A thread of execution is often regarded as the smallest unit of processing that a scheduler works on.
A process can have multiple threads of execution which are executed asynchronously.
This asynchronous execution brings in the capability of each thread handling a particular work or service independently. Hence multiple threads running in a process handle their services which overall constitutes the complete capability of the process.
In this article we will touch base on the fundamentals of threads and build the basic understanding required to learn the practical aspects of Linux threads.
Why Threads are Required?
Now, one would ask why do we need multiple threads in a process?? Why can’t a process with only one (default) main thread be used in every situation.
Well, to answer this lets consider an example :
Suppose there is a process, that receiving real time inputs and corresponding to each input it has to produce a certain output. Now, if the process is not multi-threaded ie if the process does not involve multiple threads, then the whole processing in the process becomes synchronous. This means that the process takes an input processes it and produces an output.
The limitation in the above design is that the process cannot accept an input until its done processing the earlier one and in case processing an input takes longer than expected then accepting further inputs goes on hold.
To consider the impact of the above limitation, if we map the generic example above with a socket server process that can accept input connection, process them and provide the socket client with output. Now, if in processing any input if the server process takes more than expected time and in the meantime another input (connection request) comes to the socket server then the server process would not be able to accept the new input connection as its already stuck in processing the old input connection. This may lead to a connection time out at the socket client which is not at all desired.

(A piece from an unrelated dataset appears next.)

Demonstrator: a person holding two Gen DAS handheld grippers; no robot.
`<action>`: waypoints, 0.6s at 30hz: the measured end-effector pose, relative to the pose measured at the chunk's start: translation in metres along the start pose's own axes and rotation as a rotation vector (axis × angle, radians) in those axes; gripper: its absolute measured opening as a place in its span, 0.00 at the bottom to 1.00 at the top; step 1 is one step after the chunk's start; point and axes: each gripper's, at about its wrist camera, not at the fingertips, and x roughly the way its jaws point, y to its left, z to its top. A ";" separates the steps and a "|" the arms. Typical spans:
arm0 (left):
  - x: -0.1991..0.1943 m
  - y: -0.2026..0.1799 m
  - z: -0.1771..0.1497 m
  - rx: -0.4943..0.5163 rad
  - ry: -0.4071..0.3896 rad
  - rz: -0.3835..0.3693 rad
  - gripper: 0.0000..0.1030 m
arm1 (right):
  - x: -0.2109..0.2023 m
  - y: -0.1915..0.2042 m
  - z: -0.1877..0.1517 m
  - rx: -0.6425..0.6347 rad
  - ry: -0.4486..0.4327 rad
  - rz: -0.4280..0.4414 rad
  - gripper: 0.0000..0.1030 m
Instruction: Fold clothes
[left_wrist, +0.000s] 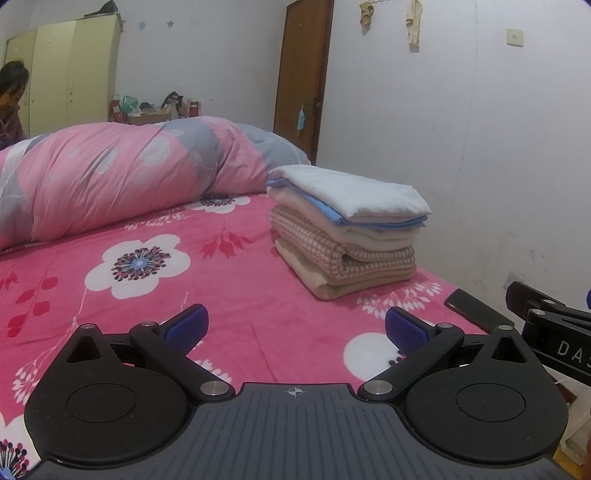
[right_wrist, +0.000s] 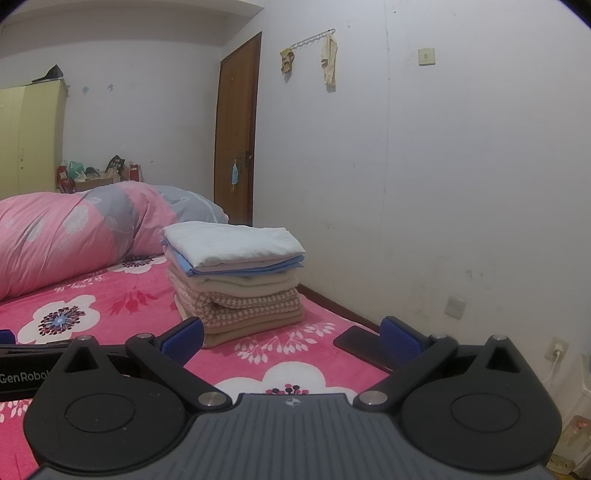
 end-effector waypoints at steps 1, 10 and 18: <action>0.000 0.000 0.000 0.000 0.000 0.000 1.00 | 0.000 0.000 0.000 -0.001 0.000 0.000 1.00; -0.001 0.001 0.000 0.001 -0.002 0.003 1.00 | 0.001 0.002 0.002 -0.005 -0.002 0.006 1.00; -0.001 0.002 0.001 0.001 -0.004 0.005 1.00 | 0.000 0.004 0.004 -0.006 -0.004 0.008 1.00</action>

This shows that synchronous model of execution cannot be applied everywhere and hence was the requirement of asynchronous model of execution felt which is implemented by using threads.
Difference Between threads and processes
Following are some of the major differences between the thread and the processes :
- Processes do not share their address space while threads executing under same process share the address space.
- From the above point its clear that processes execute independent of each other and the synchronization between processes is taken care by kernel only while on the other hand the thread synchronization has to be taken care by the process under which the threads are executing
- Context switching between threads is fast as compared to context switching between processes
- The interaction between two processes is achieved only through the standard inter process communication while threads executing under the same process can communicate easily as they share most of the resources like memory, text segment etc
User threads Vs Kernel Threads
Threads can exist in user space as well as in kernel space.
A user space threads are created, controlled and destroyed using user space thread libraries. These threads are not known to kernel and hence kernel is nowhere involved in their processing. These threads follow co-operative multitasking where-in a thread releases CPU on its own wish ie the scheduler cannot preempt the thread. Th advantages of user space threads is that the switching between two threads does not involve much overhead and is generally very fast while on the negative side since these threads follow co-operative multitasking so if one thread gets block the whole process gets blocked.
A kernel space thread is created, controlled and destroyed by the kernel. For every thread that exists in user space there is a corresponding kernel thread. Since these threads are managed by kernel so they follow preemptive multitasking where-in the scheduler can preempt a thread in execution with a higher priority thread which is ready for execution. The major advantage of kernel threads is that even if one of the thread gets blocked the whole process is not blocked as kernel threads follow preemptive scheduling while on the negative side the context switch is not very fast as compared to user space threads.
If we talk of Linux then kernel threads are optimized to such an extent that they are considered better than user space threads and mostly used in all scenarios except where prime requirement is that of cooperative multitasking.
Problem with Threads
There are some major problems that arise while using threads :
- Many operating system does not implement threads as processes rather they see threads as part of parent process. In this case, what would happen if a thread calls fork() or even worse what if a thread execs a new binary?? These scenarios may have dangerous consequences for example in the later problem the whole parent process could get replaced with the address space of the newly exec’d binary. This is not at all desired. Linux which is POSIX complaint makes sure that calling a fork() duplicates only the thread that has called the fork() function while an exec from any of the thread would stop all the threads in the parent process.
- Another problem that may arise is the concurrency problems. Since threads share all the segments (except the stack segment) and can be preempted at any stage by the scheduler than any global variable or data structure that can be left in inconsistent state by preemption of one thread could cause severe problems when the next high priority thread executes the same function and uses the same variables or data structures.
For the problem 1 mentioned above, all we can say is that its a design issue and design for applications should be done in a way that least problems of this kind arise.
For the problem 2 mentioned above, using locking mechanisms programmer can lock a chunk of code inside a function so that even if a context switch happens (when the function global variable and data structures were in inconsistent state) then also next thread is not able to execute the same code until the locked code block inside the function is unlocked by the previous thread (or the thread that acquired it).